Task item: Pick out all lines in the listing holding the string "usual" and copy them.

Exercise data:
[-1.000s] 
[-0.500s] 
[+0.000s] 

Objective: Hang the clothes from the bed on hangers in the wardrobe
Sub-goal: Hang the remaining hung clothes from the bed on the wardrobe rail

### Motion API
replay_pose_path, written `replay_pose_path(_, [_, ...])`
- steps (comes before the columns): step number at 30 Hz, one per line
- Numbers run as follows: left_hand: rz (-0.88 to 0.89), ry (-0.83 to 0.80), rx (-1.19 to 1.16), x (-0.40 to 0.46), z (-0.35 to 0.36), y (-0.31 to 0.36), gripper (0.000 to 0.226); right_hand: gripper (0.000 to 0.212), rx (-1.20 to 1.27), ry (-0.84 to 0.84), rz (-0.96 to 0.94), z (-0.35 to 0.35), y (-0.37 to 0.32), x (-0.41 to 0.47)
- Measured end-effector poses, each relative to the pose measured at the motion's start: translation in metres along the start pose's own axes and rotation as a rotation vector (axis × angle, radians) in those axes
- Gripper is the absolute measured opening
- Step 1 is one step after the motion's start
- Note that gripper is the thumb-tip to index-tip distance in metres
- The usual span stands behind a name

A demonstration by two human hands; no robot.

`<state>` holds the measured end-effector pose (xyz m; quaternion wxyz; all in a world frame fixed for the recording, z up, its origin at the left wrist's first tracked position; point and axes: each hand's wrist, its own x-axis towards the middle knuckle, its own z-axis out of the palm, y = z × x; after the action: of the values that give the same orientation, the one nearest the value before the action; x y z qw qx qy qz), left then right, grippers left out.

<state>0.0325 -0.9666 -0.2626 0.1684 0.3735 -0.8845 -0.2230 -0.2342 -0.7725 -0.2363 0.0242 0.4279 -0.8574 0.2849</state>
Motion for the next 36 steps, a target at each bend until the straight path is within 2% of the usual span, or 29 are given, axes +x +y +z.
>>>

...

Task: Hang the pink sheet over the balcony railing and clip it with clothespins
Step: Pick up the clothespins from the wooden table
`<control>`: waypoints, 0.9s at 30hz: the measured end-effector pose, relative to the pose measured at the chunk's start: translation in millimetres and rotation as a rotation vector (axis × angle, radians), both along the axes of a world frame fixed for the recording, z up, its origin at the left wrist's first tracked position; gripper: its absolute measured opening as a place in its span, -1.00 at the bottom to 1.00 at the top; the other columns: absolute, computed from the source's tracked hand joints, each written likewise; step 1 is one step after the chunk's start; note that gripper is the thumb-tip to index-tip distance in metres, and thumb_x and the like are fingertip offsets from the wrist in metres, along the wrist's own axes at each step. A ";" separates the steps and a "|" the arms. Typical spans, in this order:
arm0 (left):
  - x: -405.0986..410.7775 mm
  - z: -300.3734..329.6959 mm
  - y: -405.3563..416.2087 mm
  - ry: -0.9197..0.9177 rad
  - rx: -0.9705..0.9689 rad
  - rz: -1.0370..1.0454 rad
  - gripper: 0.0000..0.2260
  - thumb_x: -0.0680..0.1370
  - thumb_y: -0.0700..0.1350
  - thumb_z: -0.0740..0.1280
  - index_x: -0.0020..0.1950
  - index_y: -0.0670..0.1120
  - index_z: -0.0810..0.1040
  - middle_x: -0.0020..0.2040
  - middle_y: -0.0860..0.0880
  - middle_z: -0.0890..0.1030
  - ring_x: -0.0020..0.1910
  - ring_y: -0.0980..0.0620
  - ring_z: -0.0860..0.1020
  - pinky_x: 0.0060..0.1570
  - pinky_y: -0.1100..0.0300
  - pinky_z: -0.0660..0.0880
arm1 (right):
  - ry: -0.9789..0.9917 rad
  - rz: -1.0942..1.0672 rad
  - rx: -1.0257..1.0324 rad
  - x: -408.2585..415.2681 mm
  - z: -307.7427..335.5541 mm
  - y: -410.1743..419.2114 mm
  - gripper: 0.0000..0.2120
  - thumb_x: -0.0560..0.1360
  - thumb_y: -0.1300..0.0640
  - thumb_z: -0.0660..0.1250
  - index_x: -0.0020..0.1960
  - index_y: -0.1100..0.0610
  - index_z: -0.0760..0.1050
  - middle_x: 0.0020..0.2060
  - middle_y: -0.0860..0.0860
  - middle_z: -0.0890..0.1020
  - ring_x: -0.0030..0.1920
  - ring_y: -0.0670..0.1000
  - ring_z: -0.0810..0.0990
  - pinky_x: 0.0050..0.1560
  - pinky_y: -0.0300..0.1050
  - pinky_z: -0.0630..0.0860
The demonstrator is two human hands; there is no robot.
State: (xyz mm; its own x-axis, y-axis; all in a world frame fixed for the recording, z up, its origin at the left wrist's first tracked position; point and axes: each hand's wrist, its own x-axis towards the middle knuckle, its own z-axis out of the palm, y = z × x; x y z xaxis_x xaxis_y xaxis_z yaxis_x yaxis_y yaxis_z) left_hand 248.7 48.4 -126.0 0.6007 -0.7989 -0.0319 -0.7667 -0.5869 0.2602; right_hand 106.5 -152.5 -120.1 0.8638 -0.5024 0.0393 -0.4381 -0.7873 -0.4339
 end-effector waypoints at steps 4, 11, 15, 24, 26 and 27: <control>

Reply to the task:
- The usual span stands behind a name
Motion for the next 36 steps, a target at each bend until the straight path is within 2% of the usual span, or 29 are given, axes +x +y +z.

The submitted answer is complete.